Things didn't improve backstage, where dozens of people, friends and freeloaders, milled around the band. Neil sat in one corner, hoping no-one would notice him there, while Alex and Geddy sloped off to Max Webster's dressing room.

One of the things to emerge from intermittent backstage chats, snatched in-between mouthfuls of Chinese food and Perrier water, is that although there's no new studio material they're very interested in getting into film music.

"We've had a few scripts offered to us, but you get so particular about what you want to do," says Geddy. "You want to have a good script. Sometimes I feel like, 'Yeah, let's do this crummy movie', just to do it. Just to get the experience. It's an area I'd really like to get into, because there are no limitations involved, you can weird right out."

When pressed, Geddy confesses that, of all the movies he's seen (and they're all great movie buffs), the film he'd have liked to have scored is Citizen Kane. Sensing a vehicle for their lunatic brand of therapeutic humour, Neil gets into the subject of making their own films.

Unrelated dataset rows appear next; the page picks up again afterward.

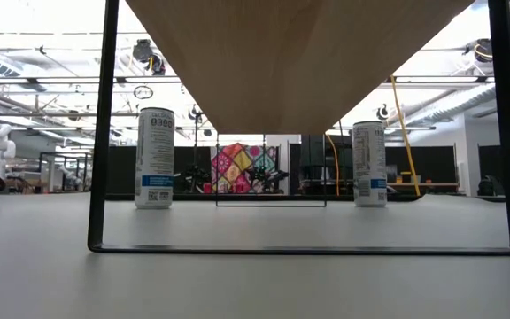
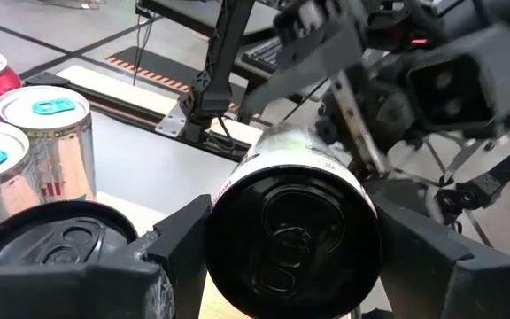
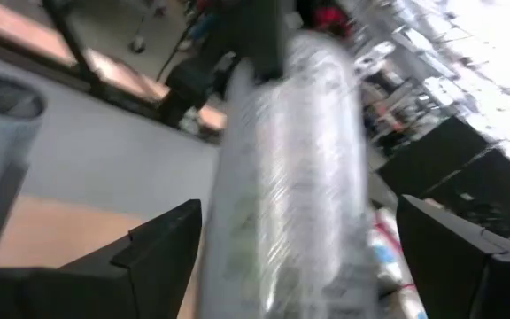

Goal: Place canned beverage on shelf
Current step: Put the top left white soda can on the shelf aligned with the other blue soda can

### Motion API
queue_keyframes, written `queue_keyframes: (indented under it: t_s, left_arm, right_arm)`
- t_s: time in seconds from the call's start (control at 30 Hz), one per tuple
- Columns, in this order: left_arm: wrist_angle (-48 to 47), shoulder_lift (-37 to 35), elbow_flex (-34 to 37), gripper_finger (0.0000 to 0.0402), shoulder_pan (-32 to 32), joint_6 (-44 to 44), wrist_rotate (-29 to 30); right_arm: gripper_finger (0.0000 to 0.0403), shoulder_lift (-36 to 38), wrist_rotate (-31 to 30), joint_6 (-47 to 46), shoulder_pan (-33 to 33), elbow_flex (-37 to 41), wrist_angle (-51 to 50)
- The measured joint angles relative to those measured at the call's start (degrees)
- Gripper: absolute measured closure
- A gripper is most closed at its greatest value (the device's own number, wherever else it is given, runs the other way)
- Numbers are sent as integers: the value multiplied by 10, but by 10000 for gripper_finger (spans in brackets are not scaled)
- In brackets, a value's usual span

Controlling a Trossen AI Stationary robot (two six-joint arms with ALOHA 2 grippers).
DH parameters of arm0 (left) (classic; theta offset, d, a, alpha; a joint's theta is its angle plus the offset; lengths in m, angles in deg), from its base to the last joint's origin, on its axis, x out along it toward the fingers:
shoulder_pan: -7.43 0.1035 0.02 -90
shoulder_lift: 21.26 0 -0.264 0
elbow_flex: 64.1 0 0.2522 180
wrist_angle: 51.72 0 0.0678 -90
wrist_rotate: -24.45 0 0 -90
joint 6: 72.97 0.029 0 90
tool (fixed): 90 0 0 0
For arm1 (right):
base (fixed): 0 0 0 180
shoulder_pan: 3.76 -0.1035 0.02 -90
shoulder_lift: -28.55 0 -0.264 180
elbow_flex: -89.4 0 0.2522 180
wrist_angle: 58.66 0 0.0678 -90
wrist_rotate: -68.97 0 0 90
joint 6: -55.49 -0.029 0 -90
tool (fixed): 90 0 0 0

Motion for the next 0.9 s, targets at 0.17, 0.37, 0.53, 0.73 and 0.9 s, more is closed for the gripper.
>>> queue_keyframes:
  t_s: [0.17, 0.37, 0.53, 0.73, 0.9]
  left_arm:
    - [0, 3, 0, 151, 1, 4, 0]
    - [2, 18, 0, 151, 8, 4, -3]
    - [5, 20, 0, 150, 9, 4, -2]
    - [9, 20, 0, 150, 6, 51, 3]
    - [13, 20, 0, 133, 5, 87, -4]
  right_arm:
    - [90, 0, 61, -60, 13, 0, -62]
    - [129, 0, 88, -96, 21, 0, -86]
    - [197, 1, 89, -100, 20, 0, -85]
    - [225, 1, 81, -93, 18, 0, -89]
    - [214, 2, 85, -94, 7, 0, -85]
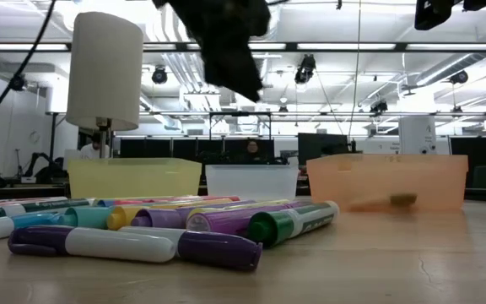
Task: Pick & Place Markers
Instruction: Put the top small light blue highlighter pen into the orange bin
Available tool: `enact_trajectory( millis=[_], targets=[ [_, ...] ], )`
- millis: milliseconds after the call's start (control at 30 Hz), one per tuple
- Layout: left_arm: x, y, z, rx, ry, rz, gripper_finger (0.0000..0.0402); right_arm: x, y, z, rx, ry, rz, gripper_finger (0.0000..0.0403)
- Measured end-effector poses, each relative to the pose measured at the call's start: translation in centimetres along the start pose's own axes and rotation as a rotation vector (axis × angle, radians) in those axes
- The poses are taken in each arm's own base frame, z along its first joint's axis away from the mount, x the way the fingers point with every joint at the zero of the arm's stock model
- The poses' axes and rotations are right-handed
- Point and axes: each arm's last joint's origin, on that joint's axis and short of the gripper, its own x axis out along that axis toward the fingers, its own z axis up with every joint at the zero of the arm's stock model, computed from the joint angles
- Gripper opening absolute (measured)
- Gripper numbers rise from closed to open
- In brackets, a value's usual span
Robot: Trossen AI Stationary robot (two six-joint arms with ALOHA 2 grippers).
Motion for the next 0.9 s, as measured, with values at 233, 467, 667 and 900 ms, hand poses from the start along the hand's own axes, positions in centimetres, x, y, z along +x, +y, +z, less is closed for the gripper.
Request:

Neil: "I was gonna write the screenplay, Geddy was gonna be the director and Alex was gonna be the film star!"

Alex: (writhing in a seat, a la Monroe) "Baby! Baby! Work on me baby!"

Geddy: (points to writhing Alex) "Look at that face! It could melt the heart of millions! I tell you the little girls would flock to see that face!"

Alex: "Not with this head!"

Geddy: "A coupla Martini's and the guy would do anything,"

 

CLOSING SHOT as the band slips out of arena into waiting car to take them home for a five day break. Pan to Kansas City where, this Tuesday, the slog begins all over again. Flash-forward to Hammersmith Odeon, first week of May, where band play five nights to fanatical reception.